Today Red Hat announces Red Hat OpenShift 4.2 extending its commitment to simplifying and automating the cloud and empowering developers to innovate.
Red Hat OpenShift 4, introduced in May, is the next generation of Red Hat’s trusted enterprise Kubernetes platform, reengineered to address the complexity of managing container-based applications in production systems. It is designed as a self-managing platform with automatic software updates and lifecycle management across hybrid cloud environments, built on the trusted foundation of Red Hat Enterprise Linux and Red Hat Enterprise Linux CoreOS.
The Red Hat OpenShift 4.2 release focuses on tooling that is designed to deliver a developer-centric user experience. It also helps cluster administrators by easing the management of the platform and applications, with the availability of OpenShift migration tooling from 3.x to 4.x, as well as newly supported disconnected installs.

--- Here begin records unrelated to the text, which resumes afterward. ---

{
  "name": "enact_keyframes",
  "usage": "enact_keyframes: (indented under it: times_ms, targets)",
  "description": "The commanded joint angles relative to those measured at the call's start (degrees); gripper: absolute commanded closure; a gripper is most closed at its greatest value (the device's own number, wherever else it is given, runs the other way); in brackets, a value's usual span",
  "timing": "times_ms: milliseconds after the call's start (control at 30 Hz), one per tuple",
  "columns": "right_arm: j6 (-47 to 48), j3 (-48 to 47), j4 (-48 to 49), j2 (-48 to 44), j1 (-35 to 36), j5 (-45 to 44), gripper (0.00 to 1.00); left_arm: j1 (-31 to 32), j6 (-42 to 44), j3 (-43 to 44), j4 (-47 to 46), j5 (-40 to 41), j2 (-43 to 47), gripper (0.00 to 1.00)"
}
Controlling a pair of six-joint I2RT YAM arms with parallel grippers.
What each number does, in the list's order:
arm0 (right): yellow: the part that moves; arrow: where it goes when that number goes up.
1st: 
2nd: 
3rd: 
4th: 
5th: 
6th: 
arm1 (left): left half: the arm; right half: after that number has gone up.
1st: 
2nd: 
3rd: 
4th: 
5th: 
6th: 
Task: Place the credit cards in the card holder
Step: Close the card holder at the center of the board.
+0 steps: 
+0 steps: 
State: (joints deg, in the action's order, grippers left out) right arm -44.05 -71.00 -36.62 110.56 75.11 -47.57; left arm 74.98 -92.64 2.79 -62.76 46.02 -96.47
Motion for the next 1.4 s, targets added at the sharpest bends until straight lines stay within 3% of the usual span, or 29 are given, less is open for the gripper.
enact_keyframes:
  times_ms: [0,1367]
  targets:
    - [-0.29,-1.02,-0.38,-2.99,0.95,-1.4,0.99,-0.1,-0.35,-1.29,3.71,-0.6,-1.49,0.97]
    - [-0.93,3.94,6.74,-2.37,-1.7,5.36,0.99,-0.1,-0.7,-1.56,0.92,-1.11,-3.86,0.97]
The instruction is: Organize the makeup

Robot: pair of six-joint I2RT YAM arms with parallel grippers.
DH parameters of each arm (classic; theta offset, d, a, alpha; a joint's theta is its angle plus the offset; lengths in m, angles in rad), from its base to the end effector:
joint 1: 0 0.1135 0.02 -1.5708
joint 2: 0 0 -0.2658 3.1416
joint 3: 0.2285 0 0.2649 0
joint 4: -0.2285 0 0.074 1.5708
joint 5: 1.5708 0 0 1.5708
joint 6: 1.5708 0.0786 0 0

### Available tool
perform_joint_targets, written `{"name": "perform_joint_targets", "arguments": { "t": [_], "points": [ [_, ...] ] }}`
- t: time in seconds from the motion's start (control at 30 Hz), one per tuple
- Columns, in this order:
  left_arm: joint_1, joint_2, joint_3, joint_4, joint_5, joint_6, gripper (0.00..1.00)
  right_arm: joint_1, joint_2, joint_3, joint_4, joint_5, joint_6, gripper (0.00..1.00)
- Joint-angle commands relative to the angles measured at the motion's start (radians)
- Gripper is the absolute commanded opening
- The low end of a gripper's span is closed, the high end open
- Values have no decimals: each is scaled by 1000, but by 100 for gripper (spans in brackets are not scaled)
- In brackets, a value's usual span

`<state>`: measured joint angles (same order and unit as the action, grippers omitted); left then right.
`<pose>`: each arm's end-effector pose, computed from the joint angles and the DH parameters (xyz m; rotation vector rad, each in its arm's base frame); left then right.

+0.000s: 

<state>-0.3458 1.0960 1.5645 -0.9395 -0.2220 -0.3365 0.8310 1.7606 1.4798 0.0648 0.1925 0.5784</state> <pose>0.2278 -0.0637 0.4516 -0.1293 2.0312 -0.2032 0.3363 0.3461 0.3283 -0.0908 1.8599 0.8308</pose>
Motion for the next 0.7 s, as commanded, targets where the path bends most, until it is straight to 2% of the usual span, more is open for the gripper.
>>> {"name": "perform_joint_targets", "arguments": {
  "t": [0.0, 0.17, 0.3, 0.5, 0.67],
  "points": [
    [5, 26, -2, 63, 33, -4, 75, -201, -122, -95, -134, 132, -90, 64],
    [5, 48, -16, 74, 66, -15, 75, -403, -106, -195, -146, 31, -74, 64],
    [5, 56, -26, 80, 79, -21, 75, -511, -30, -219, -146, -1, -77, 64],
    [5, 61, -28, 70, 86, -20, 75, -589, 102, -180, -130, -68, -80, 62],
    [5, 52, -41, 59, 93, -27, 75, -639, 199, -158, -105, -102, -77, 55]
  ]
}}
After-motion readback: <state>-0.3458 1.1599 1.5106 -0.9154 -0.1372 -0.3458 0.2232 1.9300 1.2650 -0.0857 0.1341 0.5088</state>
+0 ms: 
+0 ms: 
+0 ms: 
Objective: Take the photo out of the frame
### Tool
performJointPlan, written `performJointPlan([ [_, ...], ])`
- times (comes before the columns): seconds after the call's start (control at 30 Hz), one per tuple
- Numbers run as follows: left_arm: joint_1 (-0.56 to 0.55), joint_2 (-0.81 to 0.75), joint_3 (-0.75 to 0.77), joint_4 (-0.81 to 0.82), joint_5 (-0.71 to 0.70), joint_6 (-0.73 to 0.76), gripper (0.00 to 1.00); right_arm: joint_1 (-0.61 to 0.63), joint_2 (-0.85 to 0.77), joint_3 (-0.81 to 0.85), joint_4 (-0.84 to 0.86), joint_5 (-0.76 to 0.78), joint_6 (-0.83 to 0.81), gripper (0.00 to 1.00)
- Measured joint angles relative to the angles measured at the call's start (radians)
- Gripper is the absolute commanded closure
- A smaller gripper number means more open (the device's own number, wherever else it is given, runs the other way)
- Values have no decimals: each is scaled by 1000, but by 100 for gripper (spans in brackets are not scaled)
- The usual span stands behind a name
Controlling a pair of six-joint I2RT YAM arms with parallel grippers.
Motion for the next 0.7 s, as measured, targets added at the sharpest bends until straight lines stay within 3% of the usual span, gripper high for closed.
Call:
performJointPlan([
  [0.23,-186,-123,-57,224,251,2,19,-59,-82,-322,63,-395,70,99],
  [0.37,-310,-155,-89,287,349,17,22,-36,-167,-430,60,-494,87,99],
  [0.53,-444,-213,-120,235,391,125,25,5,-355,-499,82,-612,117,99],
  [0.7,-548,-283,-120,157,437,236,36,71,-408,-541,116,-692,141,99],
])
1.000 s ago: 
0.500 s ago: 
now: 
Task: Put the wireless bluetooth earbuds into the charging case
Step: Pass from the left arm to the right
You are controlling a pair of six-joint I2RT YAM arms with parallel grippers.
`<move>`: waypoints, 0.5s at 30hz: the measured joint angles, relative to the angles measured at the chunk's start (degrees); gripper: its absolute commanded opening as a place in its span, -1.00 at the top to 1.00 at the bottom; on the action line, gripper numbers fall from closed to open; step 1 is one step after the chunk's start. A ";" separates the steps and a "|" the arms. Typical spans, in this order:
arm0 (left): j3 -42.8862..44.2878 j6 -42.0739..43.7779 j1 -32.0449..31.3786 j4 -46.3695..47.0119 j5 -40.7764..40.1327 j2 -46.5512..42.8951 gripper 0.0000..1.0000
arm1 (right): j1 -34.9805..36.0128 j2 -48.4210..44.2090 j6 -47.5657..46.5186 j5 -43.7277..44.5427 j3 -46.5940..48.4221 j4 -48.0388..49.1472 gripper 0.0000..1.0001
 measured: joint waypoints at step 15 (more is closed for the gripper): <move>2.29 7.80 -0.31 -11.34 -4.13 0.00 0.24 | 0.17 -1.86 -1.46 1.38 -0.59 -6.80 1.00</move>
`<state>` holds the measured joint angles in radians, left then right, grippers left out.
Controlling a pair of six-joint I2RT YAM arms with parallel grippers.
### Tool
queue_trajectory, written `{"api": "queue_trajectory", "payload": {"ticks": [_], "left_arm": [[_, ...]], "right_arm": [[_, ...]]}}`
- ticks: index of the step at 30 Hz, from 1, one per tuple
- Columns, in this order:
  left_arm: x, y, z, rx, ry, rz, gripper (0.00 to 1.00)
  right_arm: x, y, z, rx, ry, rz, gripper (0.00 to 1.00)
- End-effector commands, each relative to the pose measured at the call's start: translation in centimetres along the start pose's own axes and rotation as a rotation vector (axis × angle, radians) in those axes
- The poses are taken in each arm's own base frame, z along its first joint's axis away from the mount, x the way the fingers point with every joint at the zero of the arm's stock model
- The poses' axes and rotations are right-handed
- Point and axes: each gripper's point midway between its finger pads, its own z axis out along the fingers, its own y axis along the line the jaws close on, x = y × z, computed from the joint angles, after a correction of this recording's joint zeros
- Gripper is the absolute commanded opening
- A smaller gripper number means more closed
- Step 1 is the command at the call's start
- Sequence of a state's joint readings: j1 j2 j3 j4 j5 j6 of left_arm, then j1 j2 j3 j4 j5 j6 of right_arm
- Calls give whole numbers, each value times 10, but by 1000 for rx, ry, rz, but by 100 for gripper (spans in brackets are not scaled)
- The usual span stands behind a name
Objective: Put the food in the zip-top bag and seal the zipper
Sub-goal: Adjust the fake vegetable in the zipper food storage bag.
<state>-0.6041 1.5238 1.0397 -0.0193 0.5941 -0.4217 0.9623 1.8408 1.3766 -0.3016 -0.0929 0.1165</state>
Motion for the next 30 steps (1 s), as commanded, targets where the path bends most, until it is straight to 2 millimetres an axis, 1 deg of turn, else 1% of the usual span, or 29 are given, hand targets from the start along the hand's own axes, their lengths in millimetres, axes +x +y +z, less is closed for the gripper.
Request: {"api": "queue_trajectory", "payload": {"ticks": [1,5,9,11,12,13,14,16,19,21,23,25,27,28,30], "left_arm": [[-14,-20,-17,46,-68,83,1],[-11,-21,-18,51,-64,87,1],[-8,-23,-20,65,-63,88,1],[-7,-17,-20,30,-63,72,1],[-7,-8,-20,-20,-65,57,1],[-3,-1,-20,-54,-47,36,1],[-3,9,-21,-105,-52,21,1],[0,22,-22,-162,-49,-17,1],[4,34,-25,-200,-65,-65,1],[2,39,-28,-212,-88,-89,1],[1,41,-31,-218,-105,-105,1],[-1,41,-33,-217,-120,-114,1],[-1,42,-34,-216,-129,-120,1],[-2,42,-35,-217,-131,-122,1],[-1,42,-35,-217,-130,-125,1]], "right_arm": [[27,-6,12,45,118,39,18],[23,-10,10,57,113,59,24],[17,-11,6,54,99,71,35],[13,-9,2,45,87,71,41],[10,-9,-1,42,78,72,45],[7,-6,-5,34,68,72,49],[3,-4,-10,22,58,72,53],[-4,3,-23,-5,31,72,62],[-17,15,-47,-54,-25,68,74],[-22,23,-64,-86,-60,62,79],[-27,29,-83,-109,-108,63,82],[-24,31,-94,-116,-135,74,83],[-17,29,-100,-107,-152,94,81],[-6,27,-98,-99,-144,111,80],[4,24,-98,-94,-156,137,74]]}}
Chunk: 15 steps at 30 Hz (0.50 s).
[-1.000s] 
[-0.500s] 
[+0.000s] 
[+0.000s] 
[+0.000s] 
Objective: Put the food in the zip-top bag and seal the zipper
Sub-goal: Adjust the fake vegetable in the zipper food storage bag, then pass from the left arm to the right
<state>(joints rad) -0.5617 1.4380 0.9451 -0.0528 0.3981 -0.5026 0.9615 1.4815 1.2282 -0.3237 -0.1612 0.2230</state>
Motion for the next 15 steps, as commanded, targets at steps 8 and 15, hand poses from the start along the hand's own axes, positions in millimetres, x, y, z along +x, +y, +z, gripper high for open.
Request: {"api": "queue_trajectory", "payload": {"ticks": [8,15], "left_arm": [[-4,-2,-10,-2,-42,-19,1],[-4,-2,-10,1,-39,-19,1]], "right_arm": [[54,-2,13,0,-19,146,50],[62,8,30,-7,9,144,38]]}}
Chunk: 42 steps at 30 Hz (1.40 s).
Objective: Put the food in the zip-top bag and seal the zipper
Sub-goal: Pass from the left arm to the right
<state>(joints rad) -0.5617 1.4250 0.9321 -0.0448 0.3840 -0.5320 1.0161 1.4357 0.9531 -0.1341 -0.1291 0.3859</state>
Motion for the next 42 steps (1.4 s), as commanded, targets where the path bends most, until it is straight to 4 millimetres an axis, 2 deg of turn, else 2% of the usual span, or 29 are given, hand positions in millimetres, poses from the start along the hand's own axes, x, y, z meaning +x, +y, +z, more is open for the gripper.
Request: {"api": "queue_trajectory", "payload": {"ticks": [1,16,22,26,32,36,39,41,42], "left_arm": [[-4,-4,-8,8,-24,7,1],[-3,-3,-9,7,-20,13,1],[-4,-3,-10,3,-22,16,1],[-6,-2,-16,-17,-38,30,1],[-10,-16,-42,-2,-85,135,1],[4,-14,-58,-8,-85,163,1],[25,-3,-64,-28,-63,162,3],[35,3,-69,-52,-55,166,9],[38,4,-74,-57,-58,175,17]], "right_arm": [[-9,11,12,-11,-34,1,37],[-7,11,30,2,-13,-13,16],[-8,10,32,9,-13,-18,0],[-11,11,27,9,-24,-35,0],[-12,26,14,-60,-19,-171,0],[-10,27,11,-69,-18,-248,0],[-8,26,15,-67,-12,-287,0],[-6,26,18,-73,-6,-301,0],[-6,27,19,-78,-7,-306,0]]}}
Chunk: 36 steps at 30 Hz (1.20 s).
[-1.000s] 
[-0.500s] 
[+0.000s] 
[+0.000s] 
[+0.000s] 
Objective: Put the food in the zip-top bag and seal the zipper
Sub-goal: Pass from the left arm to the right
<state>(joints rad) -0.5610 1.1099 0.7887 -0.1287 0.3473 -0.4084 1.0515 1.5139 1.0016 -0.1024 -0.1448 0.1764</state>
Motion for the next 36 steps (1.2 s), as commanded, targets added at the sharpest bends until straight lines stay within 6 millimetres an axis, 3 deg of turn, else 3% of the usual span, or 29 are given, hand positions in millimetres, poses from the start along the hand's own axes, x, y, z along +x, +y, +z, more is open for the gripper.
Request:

How Developers can innovate on Kubernetes
Red Hat OpenShift is designed to help organizations implement a Kubernetes infrastructure that is designed for rapid application development and deployment. The result is a platform that enables IT operations and developers to collaborate together and effectively deploy containerized applications.
With the OpenShift 4.2 release, developers have a streamlined Kubernetes experience, thanks to a dedicated developer perspective, new tooling and additional plugins that they can enable for container builds, CI/CD pipelines and serverless deployments. This empowers developers to focus on coding rather than dealing with the specifics of Kubernetes operations.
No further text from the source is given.